» **What the task asks**
The expected copy holds every entry exactly and none of the pictures.

- Opening Delimiter -

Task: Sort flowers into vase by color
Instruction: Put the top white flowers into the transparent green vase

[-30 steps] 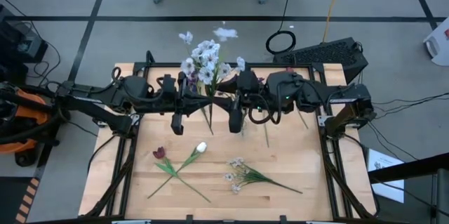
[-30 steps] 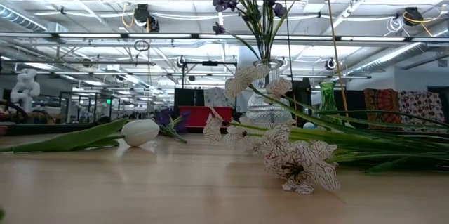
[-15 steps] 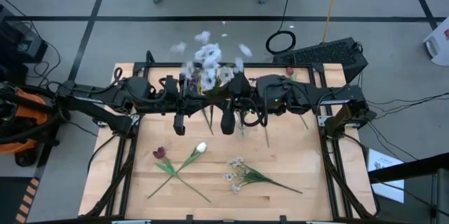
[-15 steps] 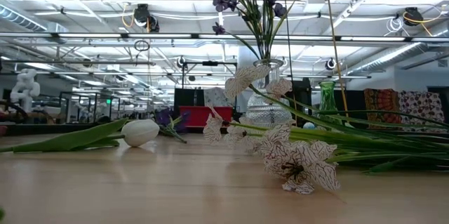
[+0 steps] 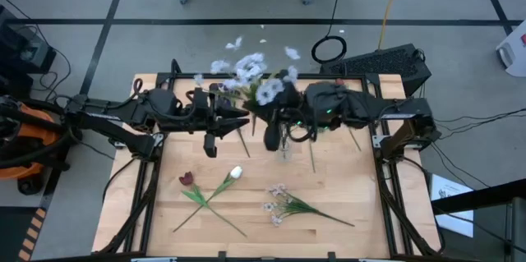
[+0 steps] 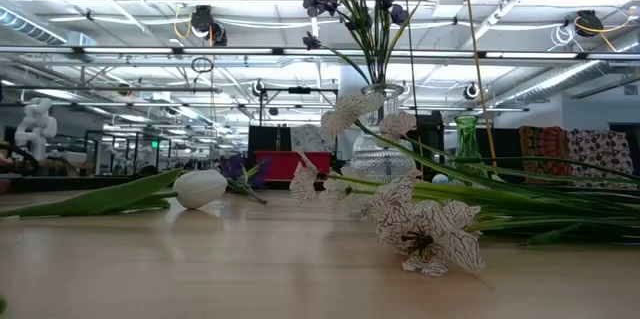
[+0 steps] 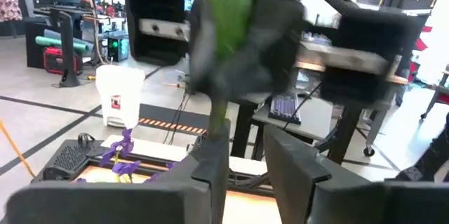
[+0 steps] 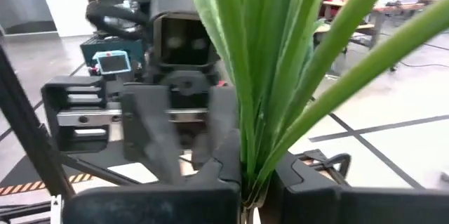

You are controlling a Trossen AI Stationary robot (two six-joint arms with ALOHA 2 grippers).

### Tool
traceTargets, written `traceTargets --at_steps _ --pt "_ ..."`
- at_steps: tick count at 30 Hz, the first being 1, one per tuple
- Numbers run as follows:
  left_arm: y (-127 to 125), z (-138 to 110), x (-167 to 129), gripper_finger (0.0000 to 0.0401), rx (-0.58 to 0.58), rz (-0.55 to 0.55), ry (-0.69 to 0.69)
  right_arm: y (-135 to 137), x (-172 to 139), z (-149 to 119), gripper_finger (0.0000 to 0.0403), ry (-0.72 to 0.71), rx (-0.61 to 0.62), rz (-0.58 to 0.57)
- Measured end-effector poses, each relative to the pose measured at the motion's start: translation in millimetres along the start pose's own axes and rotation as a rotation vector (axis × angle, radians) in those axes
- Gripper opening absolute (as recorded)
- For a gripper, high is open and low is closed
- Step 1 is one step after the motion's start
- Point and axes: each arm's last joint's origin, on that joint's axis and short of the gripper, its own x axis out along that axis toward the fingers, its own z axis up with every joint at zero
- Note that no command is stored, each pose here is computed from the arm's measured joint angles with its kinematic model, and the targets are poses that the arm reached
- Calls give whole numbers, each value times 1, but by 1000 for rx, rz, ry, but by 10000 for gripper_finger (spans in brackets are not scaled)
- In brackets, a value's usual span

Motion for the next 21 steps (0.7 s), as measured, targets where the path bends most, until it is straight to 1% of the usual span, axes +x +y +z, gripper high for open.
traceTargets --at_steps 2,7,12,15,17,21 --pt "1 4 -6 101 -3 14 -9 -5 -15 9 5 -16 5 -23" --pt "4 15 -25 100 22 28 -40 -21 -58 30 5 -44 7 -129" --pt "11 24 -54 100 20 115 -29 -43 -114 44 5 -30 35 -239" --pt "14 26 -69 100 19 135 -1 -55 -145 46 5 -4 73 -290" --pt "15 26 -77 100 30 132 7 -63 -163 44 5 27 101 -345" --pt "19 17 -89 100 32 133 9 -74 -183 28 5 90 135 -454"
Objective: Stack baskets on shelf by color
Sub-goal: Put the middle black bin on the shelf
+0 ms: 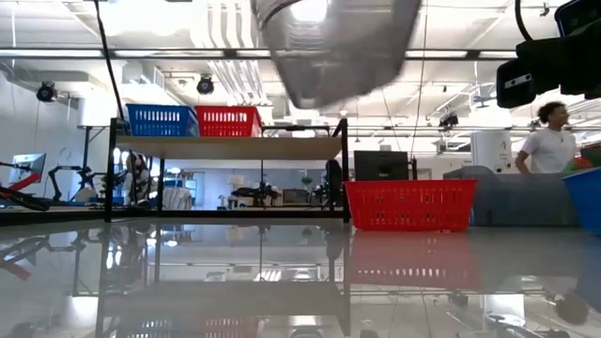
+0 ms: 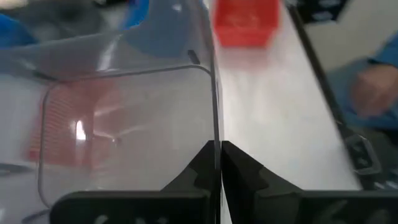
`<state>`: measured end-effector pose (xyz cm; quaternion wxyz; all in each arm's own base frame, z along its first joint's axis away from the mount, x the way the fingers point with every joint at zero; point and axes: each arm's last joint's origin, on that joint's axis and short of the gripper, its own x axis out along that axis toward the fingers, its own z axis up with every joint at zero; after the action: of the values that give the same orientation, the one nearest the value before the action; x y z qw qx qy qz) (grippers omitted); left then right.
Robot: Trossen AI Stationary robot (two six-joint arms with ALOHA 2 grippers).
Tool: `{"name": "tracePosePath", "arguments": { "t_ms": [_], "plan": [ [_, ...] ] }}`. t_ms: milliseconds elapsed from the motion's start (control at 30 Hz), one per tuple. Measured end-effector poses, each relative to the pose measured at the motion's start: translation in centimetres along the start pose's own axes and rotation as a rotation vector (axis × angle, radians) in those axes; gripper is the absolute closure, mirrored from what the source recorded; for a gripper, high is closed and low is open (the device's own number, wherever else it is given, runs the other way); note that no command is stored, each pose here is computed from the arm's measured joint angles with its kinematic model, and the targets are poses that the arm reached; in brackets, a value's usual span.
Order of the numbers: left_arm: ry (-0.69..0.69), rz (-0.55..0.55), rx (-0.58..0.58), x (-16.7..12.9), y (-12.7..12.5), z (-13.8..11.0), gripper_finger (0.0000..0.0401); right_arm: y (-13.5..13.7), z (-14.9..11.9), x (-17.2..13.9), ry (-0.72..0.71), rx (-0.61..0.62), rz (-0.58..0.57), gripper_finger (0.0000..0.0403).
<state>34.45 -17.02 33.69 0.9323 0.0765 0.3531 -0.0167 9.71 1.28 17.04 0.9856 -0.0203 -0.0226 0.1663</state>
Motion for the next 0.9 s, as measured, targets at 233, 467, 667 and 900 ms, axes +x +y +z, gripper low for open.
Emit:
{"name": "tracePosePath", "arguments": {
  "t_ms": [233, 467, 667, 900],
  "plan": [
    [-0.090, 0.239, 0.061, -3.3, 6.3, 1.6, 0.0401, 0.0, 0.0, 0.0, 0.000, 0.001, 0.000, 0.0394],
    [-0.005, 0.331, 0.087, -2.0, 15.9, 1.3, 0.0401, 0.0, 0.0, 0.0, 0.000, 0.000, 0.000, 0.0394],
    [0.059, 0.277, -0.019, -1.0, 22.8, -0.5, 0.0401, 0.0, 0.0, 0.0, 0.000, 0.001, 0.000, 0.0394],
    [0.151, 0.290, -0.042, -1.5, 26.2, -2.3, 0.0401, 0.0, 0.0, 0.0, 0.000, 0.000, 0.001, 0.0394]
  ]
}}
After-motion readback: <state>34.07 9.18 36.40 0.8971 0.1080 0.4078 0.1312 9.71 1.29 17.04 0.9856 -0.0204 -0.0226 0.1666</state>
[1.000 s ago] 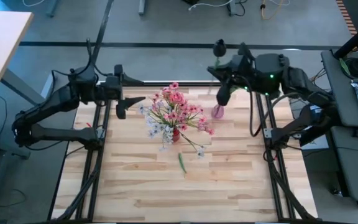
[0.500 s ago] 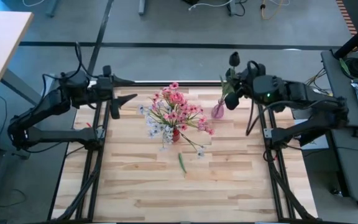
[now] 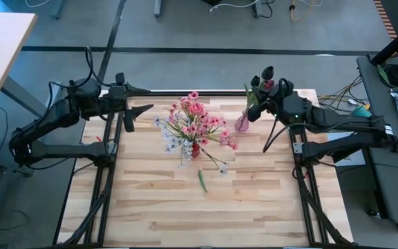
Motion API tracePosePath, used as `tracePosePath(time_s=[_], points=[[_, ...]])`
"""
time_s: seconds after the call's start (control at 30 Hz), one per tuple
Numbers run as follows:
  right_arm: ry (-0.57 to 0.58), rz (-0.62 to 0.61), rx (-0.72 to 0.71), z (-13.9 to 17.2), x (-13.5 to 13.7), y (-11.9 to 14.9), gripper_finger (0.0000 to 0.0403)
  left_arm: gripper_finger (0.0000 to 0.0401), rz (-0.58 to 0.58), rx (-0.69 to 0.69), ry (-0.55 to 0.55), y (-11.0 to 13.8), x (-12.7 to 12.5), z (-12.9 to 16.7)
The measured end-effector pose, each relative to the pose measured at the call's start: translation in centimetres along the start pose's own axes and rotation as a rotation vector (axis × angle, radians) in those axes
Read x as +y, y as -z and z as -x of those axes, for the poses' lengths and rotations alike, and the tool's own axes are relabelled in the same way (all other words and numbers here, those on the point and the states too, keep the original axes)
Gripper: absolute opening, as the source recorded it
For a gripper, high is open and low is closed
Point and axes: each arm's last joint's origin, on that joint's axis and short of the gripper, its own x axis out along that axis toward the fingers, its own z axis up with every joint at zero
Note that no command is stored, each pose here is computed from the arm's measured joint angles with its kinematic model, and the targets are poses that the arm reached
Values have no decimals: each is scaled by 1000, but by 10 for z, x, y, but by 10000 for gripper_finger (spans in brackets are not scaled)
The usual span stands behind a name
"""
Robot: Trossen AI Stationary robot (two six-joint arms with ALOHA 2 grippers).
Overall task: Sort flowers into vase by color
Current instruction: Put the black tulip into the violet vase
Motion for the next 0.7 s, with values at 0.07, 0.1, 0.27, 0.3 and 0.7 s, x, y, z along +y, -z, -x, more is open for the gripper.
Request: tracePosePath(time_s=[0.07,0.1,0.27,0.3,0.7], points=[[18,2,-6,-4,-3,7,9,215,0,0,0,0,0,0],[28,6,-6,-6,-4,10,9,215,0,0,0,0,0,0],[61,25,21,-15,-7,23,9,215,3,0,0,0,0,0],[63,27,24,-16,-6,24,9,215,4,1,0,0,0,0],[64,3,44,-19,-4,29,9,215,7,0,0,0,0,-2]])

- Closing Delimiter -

» **Response for this exercise**
Task: Sort flowers into vase by color
Instruction: Put the top white flowers into the transparent green vase

[-30 steps] 
[-30 steps] 
[-15 steps] 
[-15 steps] 
[+0 steps] 
[+0 steps] 
[+0 steps] 
[+0 steps] 

You are controlling a Trossen AI Stationary robot (two six-joint arms with ALOHA 2 grippers).

### Tool
traceTargets, written `traceTargets --at_steps _ --pt "_ ..."`
- at_steps: tick count at 30 Hz, the first being 1, one per tuple
- Numbers run as follows:
  left_arm: y (-127 to 125), z (-138 to 110), x (-167 to 129), gripper_finger (0.0000 to 0.0401), rx (-0.58 to 0.58), rz (-0.55 to 0.55), ry (-0.69 to 0.69)
  right_arm: y (-135 to 137), x (-172 to 139), z (-149 to 119), gripper_finger (0.0000 to 0.0403), ry (-0.72 to 0.71), rx (-0.61 to 0.62), rz (-0.58 to 0.57)
- Measured end-effector poses, each relative to the pose measured at the motion's start: translation in millimetres along the start pose's own axes and rotation as a rotation vector (axis × angle, radians) in those axes
- Gripper opening absolute (as recorded)
- For a gripper, high is open and low is closed
- Step 1 is one step after the motion's start
- Point and axes: each arm's last joint's origin, on that joint's axis and short of the gripper, its own x axis out along that axis toward the fingers, its own z axis up with every joint at zero
- Note that no command is stored, each pose here is computed from the arm's measured joint angles with its kinematic model, and the targets are poses that the arm reached
- Calls give whole numbers, each value times 1, but by 1000 for rx, rz, ry, but by 10000 for gripper_finger (spans in brackets are not scaled)
- In brackets, a value's usual span

Motion for the next 21 steps (0.7 s), as measured, targets where the path bends most, until it is straight to 1% of the usual span, axes +x +y +z, gripper high for open.
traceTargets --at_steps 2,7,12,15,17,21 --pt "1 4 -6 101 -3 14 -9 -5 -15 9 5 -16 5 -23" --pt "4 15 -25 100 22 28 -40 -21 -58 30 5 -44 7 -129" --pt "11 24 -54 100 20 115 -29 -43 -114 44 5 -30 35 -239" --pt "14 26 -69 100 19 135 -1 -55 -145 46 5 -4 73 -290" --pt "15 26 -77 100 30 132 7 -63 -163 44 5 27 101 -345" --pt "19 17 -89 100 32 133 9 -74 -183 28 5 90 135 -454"
Objective: Stack baskets on shelf by color
Sub-goal: Put the middle black bin on the shelf
+0 ms: 
+0 ms: 
`<state>`: measured end-effector pose (xyz cm; quaternion wxyz; all in each arm's own base frame, z along its first joint's axis away from the mount, x the way the fingers point with every joint at zero; point and axes: each arm's last joint's origin, on that joint's axis and short of the gripper, its own x axis out along that axis toward the fingers, its own z axis up with every joint at zero; after the action: of the values that give the same orientation, the one nearest the value before the action; x y z qw qx qy qz) (grippers omitted); left then right.
Robot: Trossen AI Stationary robot (two six-joint arms with ALOHA 2 grippers).
Tool: `{"name": "tracePosePath", "arguments": { "t_ms": [_], "plan": [ [_, ...] ] }}`. t_ms: milliseconds elapsed from the motion's start (control at 30 Hz), one per tuple. Measured end-effector poses, each relative to the pose measured at the motion's start: translation in centimetres along the start pose's own axes and rotation as a rotation vector (axis × angle, radians) in those axes; gripper is the absolute closure, mirrored from what the source recorded; for a gripper, high is closed and low is open (the device's own number, wherever else it is given, runs the other way); note that no command is stored, each pose here is computed from the arm's measured joint angles with its kinematic model, and the targets are poses that the arm reached; in brackets, a value's usual span.
Order of the numbers: left_arm: ry (-0.69..0.69), rz (-0.55..0.55), rx (-0.58..0.58), x (-16.7..12.9), y (-12.7..12.5), z (-13.8..11.0), gripper_finger (0.0000..0.0401); right_arm: y (-13.5..13.7), z (-14.9..11.9), x (-17.2..13.9), ry (-0.72..0.71), rx (-0.61..0.62), rz (-0.58..0.57), gripper_finger (0.0000..0.0403).
<state>34.45 -17.02 33.69 0.9323 0.0765 0.3531 -0.0167 9.71 1.28 17.04 0.9856 -0.0203 -0.0226 0.1663</state>
Motion for the next 0.9 s, as measured, targets at 233, 467, 667 and 900 ms, axes +x +y +z, gripper low for open.
Emit:
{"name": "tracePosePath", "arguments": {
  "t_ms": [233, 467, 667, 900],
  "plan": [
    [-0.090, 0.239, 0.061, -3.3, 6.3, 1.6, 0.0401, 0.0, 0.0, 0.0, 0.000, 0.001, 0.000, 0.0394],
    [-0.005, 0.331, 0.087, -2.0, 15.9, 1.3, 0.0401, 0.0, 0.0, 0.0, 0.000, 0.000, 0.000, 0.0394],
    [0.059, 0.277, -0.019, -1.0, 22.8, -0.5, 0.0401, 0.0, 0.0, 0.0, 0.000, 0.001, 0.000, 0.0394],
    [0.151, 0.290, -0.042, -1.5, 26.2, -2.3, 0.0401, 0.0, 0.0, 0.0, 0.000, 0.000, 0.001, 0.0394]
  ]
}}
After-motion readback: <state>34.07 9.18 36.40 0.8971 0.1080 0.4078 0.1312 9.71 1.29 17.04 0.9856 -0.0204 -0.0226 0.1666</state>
[1.000 s ago] 
[0.500 s ago] 
[now] 
Motion API tracePosePath, used as `tracePosePath(time_s=[_], points=[[_, ...]])`
"""
time_s: seconds after the call's start (control at 30 Hz), one per tuple
Numbers run as follows:
  right_arm: ry (-0.57 to 0.58), rz (-0.62 to 0.61), rx (-0.72 to 0.71), z (-13.9 to 17.2), x (-13.5 to 13.7), y (-11.9 to 14.9), gripper_finger (0.0000 to 0.0403)
  left_arm: gripper_finger (0.0000 to 0.0401), rz (-0.58 to 0.58), rx (-0.69 to 0.69), ry (-0.55 to 0.55), y (-11.0 to 13.8), x (-12.7 to 12.5), z (-12.9 to 16.7)
The measured end-effector pose, each relative to the pose measured at the call's start: translation in centimetres along the start pose's own axes and rotation as a rotation vector (axis × angle, radians) in those axes
Read x as +y, y as -z and z as -x of those axes, for the poses' lengths and rotations alike, and the tool's own axes are relabelled in the same way (all other words and numbers here, those on the point and the states too, keep the original axes)
Gripper: absolute opening, as the source recorded it
For a gripper, high is open and low is closed
Point and axes: each arm's last joint's origin, on that joint's axis and short of the gripper, its own x axis out along that axis toward the fingers, its own z axis up with every joint at zero
Note that no command is stored, each pose here is computed from the arm's measured joint angles with its kinematic model, and the targets are poses that the arm reached
Values have no decimals: each is scaled by 1000, but by 10 for z, x, y, but by 10000 for gripper_finger (spans in brackets are not scaled)
The usual span stands behind a name
"""
Robot: Trossen AI Stationary robot (two six-joint arms with ALOHA 2 grippers).
Overall task: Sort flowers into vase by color
Current instruction: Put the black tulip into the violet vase
Motion for the next 0.7 s, with values at 0.07, 0.1, 0.27, 0.3 and 0.7 s, x, y, z along +y, -z, -x, more is open for the gripper.
Request: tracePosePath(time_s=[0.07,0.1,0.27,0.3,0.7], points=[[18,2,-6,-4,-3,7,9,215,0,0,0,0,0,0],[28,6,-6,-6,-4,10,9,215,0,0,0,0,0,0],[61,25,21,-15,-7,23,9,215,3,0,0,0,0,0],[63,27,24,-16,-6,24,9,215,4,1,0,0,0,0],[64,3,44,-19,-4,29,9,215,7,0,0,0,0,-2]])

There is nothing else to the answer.